Für den Fall, dass sich Swiss Olympic im September 2017 für Graubünden entscheidet, wollen es die Gemeinderäte genau wissen: «Unter welchen Umständen kann sich der Stadtrat vorstellen, als Host City für Switzerland 2026 zu fungieren?»

Diese Interpellation verschafft dem Gemeinderat endlich die Möglichkeit, sich zu Olympia 2026 zu äussern. Anders war das bisher nicht möglich, da es von keiner Seite Anträge ans Parlament gab. Am kommenden Mittwoch wird der Vorstoss für dringlich erklärt, wofür die vier Fraktionen eine Mehrheit haben. Dann muss der Stadtrat die Fragen innert 30 Tagen beantworten, worauf das Parlament Anfang nächsten Jahres dazu Stellung nimmt.

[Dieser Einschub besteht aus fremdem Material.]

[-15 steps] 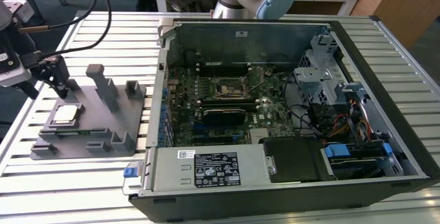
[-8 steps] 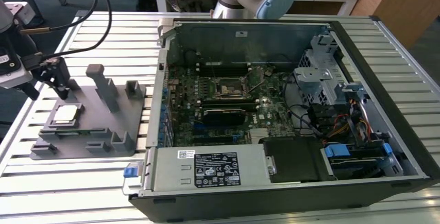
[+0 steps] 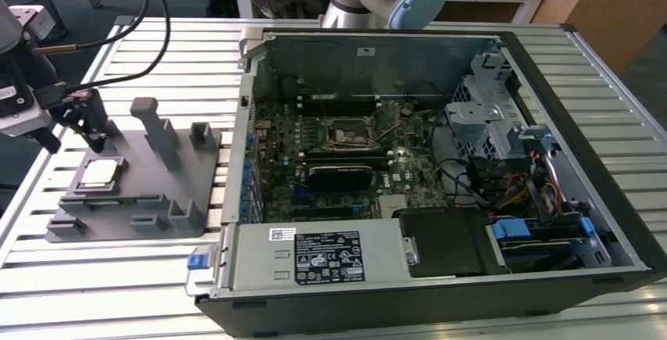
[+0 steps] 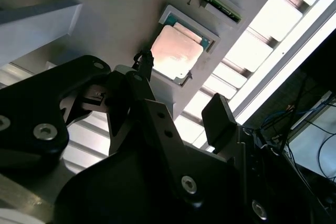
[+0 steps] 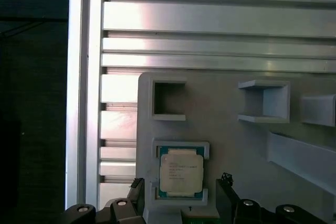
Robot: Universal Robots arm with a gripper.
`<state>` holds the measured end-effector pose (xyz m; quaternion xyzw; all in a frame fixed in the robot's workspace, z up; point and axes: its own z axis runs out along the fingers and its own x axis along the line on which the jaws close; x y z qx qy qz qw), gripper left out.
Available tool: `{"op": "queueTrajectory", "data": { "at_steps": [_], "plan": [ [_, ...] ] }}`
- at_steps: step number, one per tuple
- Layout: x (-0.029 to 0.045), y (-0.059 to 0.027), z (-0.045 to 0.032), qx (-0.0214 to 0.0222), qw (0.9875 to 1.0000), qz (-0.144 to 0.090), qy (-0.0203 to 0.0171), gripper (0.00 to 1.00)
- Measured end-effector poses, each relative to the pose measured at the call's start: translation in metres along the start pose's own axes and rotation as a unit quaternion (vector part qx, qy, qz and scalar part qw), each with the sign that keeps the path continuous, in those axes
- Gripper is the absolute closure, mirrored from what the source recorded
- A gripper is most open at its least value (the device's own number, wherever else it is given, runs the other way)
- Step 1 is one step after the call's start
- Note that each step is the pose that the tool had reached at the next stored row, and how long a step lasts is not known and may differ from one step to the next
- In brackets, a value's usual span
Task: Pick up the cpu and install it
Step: 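Pick up the cpu and move it towards the insertion slot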
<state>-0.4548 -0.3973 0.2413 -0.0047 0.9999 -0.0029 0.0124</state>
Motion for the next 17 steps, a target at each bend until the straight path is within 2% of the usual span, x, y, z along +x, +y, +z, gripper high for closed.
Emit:
{"op": "queueTrajectory", "data": {
  "at_steps": [17],
  "plan": [
    [-0.0009, 0.0000, 0.0069, 0.0000, 1.0000, 0.000, 0.0000, 0.36]
  ]
}}
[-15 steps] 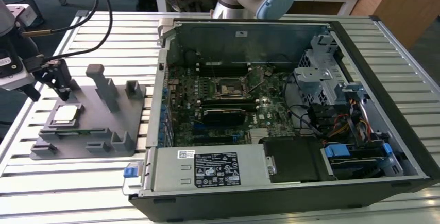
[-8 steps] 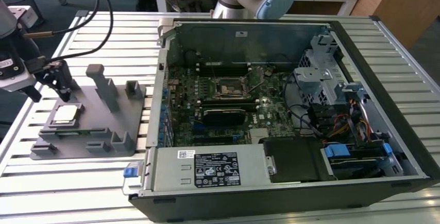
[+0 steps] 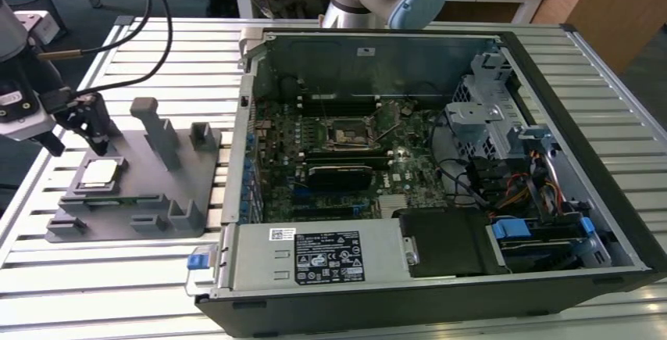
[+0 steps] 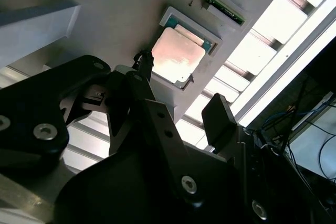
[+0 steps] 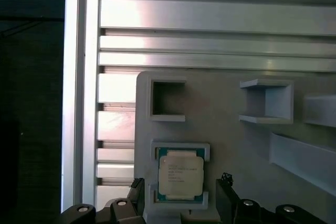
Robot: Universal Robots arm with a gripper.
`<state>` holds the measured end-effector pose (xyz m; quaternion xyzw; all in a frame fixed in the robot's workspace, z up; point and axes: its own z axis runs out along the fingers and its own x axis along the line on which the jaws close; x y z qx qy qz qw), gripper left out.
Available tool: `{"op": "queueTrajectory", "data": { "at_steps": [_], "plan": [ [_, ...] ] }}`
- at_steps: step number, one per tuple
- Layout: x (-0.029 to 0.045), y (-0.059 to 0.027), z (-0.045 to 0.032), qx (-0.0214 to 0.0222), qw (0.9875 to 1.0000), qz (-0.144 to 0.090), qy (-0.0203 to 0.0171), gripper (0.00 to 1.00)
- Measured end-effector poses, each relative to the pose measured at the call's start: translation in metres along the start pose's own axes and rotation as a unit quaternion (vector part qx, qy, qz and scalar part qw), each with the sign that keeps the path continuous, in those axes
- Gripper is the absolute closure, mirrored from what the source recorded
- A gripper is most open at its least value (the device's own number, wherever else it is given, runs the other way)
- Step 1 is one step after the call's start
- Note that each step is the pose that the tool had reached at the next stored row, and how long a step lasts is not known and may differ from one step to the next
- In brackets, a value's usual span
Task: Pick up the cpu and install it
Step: 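Pick up the cpu and move it towards the insertion slot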
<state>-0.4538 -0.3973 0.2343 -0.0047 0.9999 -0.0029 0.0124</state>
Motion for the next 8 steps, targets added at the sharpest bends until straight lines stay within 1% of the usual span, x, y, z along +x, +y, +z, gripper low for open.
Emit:
{"op": "queueTrajectory", "data": {
  "at_steps": [8],
  "plan": [
    [0.0001, 0.0000, 0.0032, 0.0000, 1.0000, 0.000, 0.0000, 0.36]
  ]
}}
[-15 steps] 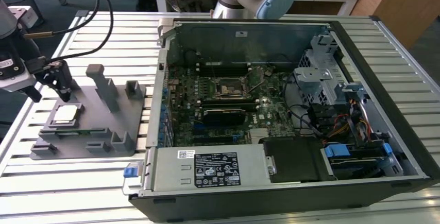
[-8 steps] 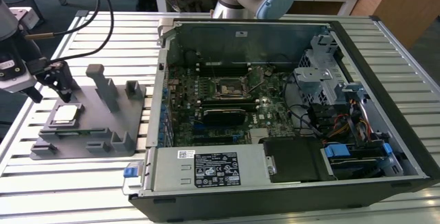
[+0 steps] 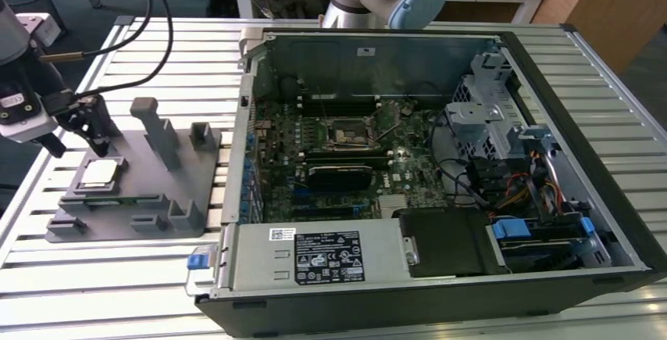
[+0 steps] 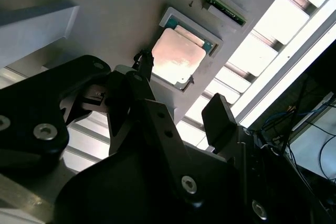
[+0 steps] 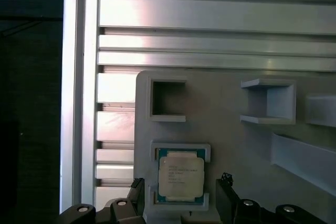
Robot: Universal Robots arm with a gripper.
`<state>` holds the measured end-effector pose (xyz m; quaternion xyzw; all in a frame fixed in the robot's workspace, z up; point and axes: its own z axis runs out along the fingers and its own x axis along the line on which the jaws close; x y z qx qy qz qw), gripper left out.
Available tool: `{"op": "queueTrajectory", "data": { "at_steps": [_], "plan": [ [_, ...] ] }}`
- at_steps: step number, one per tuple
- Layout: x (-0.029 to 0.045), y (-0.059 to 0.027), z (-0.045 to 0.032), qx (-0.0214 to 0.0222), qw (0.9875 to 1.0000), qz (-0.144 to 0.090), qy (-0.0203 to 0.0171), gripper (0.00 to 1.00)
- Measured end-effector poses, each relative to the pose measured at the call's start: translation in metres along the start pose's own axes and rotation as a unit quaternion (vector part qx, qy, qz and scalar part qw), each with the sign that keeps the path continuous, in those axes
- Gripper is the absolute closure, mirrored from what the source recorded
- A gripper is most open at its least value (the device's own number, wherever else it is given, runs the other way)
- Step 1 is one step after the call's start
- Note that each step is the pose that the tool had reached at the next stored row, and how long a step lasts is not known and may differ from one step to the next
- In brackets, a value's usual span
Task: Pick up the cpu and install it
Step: 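Pick up the cpu and move it towards the insertion slot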
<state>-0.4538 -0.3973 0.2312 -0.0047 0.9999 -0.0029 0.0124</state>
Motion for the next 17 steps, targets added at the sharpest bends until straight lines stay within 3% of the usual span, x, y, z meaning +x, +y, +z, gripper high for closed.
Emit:
{"op": "queueTrajectory", "data": {
  "at_steps": [17],
  "plan": [
    [0.0001, 0.0000, 0.0052, 0.0000, 1.0000, 0.000, 0.0000, 0.36]
  ]
}}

«Wir wollen eine klare Botschaft gegen diese Spiele aussenden», erklärt SP-Gemeinderat Marco Denoth, Co-Präsident der SP Stadt Zürich. Der Stadtrat habe sich bisher zu vage geäussert. Die Stimmberechtigten von Graubünden sollen vor der Abstimmung wissen, dass die Stadt Zürich nicht mitmachen wird. Der Hauptgrund sind für die SP die Finanzen. Die Stadt Zürich habe Wichtigeres zu finanzieren, insbesondere das preisgünstige Wohnen und die ausserfamiliäre Kinderbetreuung. Denoth verhehlt auch nicht, dass sich das Zürcher Nein gegen das Internationale Olympische Komitee IOK richtet. Es fordere stets viel und liefere nichts. Die Veranstalter würden auf Kosten der öffentlichen Hand Defizit machen und mit Fernsehgebühren viel Geld absahnen. Ähnlich hatten wohl auch die Bündner gedacht, als sie im März 2013 die Kandidatur für die Winterspiele 2022 ablehnten.